Ventures to implement NAND

Back in 2015, one of Hall’s projects was to investigate how to get more performance and storage space out of hard drives by using NAND flash, but not as a hybrid drive. A previous project Hall was part of combined flash and HDD drives in a hybrid storage approach, but it proved to not be a good fit for the market at the time. On this approach, he was interested in what else could be done with NAND to increase capacity and performance.

“A lot of times when you challenge the status quo, it turns out the status quo is what’s best, but I had a feeling this time I was on to something,” Hall said. Even in cases where nothing material comes from it, Hall added, there are often very good reasons for at least exploring what might be possible.

And the acquisition of SanDisk, which closed in May 2016, would provide a critical opportunity for vertical integration. By that time, Hall had already begun his research into NAND use cases, pricing trends, and potentials for increasing areal density and performance.

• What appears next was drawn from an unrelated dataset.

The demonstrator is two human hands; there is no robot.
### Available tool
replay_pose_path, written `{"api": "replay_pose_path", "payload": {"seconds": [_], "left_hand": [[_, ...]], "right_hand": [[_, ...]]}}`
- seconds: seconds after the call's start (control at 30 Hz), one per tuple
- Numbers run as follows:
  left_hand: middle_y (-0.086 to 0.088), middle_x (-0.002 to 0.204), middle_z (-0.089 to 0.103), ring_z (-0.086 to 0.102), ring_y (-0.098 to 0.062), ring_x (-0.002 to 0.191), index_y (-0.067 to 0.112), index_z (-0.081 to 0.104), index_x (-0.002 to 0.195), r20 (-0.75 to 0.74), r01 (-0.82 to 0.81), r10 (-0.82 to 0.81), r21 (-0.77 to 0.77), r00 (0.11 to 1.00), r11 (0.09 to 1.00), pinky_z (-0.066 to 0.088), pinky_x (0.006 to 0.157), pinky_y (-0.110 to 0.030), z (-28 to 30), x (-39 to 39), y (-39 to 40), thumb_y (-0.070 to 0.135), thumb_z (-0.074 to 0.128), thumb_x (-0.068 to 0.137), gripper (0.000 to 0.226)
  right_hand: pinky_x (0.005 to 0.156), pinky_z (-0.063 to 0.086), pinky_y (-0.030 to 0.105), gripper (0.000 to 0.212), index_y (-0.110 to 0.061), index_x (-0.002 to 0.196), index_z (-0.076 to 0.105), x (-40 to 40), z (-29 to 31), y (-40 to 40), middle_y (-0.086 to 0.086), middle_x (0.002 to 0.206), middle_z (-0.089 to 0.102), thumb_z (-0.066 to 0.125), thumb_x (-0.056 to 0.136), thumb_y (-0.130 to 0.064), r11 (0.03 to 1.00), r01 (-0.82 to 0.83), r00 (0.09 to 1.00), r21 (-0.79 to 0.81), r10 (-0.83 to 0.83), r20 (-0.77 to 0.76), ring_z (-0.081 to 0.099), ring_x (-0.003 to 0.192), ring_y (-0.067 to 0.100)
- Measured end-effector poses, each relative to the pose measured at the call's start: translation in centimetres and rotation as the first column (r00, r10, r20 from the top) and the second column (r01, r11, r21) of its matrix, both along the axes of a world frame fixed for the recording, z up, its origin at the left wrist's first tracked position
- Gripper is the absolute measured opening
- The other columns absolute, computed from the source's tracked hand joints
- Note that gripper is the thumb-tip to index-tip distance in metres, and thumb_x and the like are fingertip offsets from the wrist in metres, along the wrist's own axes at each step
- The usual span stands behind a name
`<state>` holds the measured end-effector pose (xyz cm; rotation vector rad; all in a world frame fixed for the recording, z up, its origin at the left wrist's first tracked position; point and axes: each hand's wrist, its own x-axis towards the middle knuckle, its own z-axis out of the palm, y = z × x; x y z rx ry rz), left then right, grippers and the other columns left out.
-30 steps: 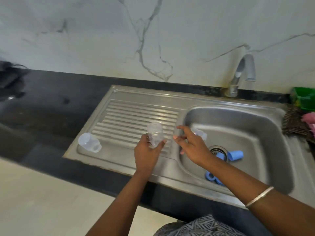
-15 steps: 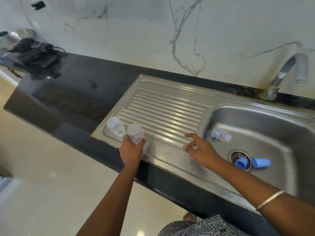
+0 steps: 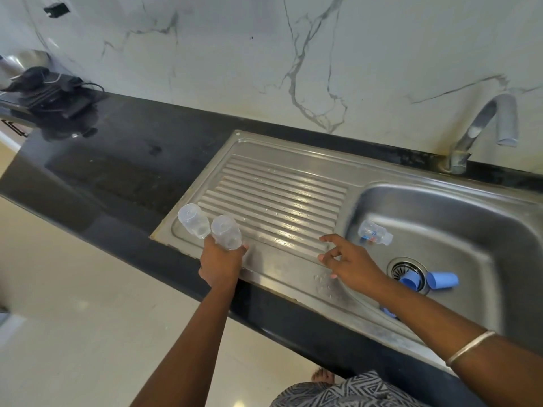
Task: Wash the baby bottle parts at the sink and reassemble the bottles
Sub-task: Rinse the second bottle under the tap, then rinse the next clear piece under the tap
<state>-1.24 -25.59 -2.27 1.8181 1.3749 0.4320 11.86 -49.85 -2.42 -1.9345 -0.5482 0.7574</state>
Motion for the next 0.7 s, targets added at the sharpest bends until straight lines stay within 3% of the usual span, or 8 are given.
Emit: {"api": "replay_pose_path", "payload": {"seconds": [0.1,0.2,0.33,0.53,0.63,0.7], "left_hand": [[0.005,0.114,0.056,0.057,-0.023,0.109,0.023,0.049,0.121,0.054,-0.081,0.076,0.094,0.996,0.992,0.046,0.093,-0.049,0.3,-0.5,-1.2,0.045,0.085,0.067,0.069],[0.005,0.103,0.055,0.058,-0.022,0.098,0.024,0.05,0.105,0.099,-0.082,0.064,0.196,0.993,0.977,0.048,0.082,-0.041,-0.1,-1.3,-3.2,0.042,0.081,0.069,0.051],[0.005,0.094,0.052,0.056,-0.02,0.089,0.025,0.046,0.099,0.131,-0.127,0.114,0.103,0.985,0.986,0.055,0.081,-0.049,-0.6,-1.6,-5.7,0.031,0.079,0.071,0.044],[0.01,0.09,0.055,0.057,-0.014,0.086,0.025,0.053,0.098,0.116,0.1,-0.119,0.154,0.986,0.983,0.054,0.081,-0.045,-1.1,0.4,-8.8,0.027,0.074,0.074,0.032],[0.01,0.092,0.059,0.058,-0.014,0.089,0.022,0.058,0.099,0.09,0.26,-0.277,0.167,0.957,0.951,0.052,0.083,-0.045,-1.2,3.2,-10.3,0.028,0.069,0.074,0.028],[0.01,0.092,0.061,0.058,-0.015,0.088,0.022,0.06,0.097,0.07,0.357,-0.373,0.178,0.925,0.917,0.051,0.083,-0.044,-1.0,4.9,-11.1,0.031,0.065,0.074,0.025]], "right_hand": [[0.079,0.049,0.021,0.034,-0.061,0.111,0.051,0.1,0.0,0.0,-0.007,0.097,0.07,0.066,0.094,-0.036,1.0,0.006,1.0,0.0,-0.006,-0.008,0.068,0.084,0.008],[0.075,0.048,0.018,0.032,-0.055,0.117,0.053,0.4,-0.2,-0.1,-0.006,0.096,0.07,0.066,0.094,-0.036,1.0,0.011,1.0,-0.009,-0.011,-0.008,0.068,0.079,0.005],[0.072,0.051,0.018,0.035,-0.044,0.126,0.053,0.8,-0.7,-0.5,-0.005,0.094,0.07,0.065,0.095,-0.034,1.0,0.013,1.0,-0.02,-0.013,-0.015,0.069,0.075,0.005],[0.059,0.048,0.01,0.026,-0.041,0.117,0.059,2.3,-2.3,-2.1,-0.005,0.081,0.07,0.066,0.094,-0.03,0.995,0.075,0.997,-0.067,-0.075,-0.005,0.068,0.063,0.003],[0.063,0.05,0.018,0.02,-0.039,0.108,0.063,3.7,-3.3,-3.4,-0.009,0.082,0.068,0.066,0.094,-0.026,0.982,0.163,0.985,-0.093,-0.157,0.069,0.065,0.06,0.001],[0.069,0.053,0.028,0.016,-0.037,0.1,0.066,4.7,-3.9,-4.0,-0.008,0.079,0.067,0.066,0.093,-0.024,0.968,0.228,0.97,-0.107,-0.216,0.108,0.065,0.062,0.008]]}}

His initial executive pitch for potential uses of NAND and performance improvements received positive responses from peers and company leaders. But turning research into production would require efforts far beyond just his own, including bringing two large engineering groups from different technology houses together to work toward one goal. Strong collaboration between the NAND and HDD engineering groups would be crucially important. 

For Mark Murin, a senior director in flash systems design engineering, that process specifically was a point of pride during the project. The process required serious rethinking around legacy design and legacy norms, he said.

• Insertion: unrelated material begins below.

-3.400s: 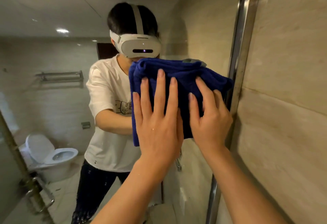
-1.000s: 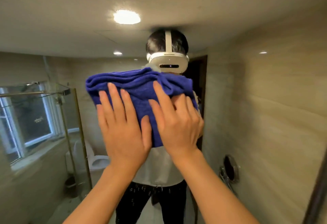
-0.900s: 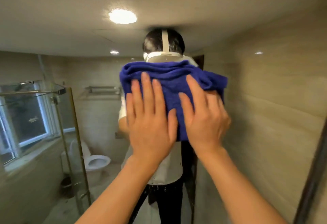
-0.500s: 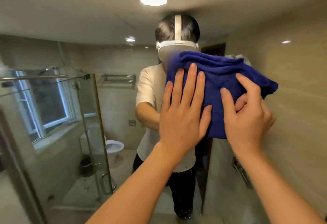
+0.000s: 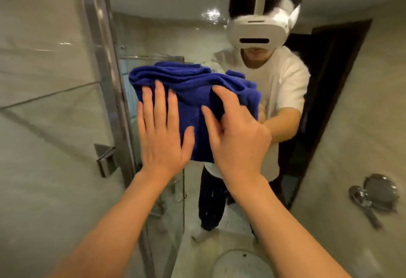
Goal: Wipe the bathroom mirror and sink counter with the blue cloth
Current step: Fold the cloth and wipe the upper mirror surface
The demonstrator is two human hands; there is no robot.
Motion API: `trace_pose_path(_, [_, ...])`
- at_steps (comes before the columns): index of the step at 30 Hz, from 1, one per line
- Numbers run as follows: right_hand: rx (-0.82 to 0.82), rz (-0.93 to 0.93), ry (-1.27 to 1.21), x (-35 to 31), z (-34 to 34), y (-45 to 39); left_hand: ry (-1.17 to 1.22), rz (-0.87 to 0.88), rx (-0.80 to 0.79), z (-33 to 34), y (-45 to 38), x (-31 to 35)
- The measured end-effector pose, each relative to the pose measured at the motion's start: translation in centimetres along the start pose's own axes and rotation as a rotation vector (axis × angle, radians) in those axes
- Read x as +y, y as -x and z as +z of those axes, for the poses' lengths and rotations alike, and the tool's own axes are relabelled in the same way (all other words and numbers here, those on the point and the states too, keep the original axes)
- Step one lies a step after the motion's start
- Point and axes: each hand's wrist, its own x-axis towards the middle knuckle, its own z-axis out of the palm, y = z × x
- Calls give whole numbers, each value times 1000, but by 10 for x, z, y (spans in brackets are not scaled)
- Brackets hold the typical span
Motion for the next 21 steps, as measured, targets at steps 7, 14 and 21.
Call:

“Two totally different engineering groups, coming up with the same goal, while every group makes changes to legacy design and legacy understanding — it’s something extremely valuable,” Murin said. “We had a common goal to create something very new, very successful. Every side was open to requests and to learning about new technologies.” 

The end goal, ultimately, was to create a product that would help Western Digital customers keep pace with surging demand for data storage.

A growing need

Last year the world created or replicated some 64 zettabytes of data, according to IDC. And the amount of digital data created over the next five years will be greater than double what’s been created since the introduction of digital storage. Therefore, industries of nearly every sector worldwide will need efficient storage methods for a lot more data being created at an unprecedented pace.

Though it’s more complex than it sounds, in HDDs, the straightforward way to add more storage is to add more storage disks and more write heads. But doing so is not necessarily the most cost-effective way. 

Bill Boyle, an engineer fellow of HDD research and development at Western Digital, said from the beginning of the OptiNAND project, there were two main focuses when it came to the architecture: those that increase capacity and those that increase performance. 

“If we can increase the number of terabytes per drive, [customers] receive a benefit of cost per terabyte,” he said. “The other categories relate to the performance, how fast we can execute commands.”

Reimagining the use of DRAM

One of those performance enhancements is not exactly how fast something is done, but how often. Specifically, with adjacent track interference (ATI) refreshing, using NAND will cut down the frequency of refreshes needed. 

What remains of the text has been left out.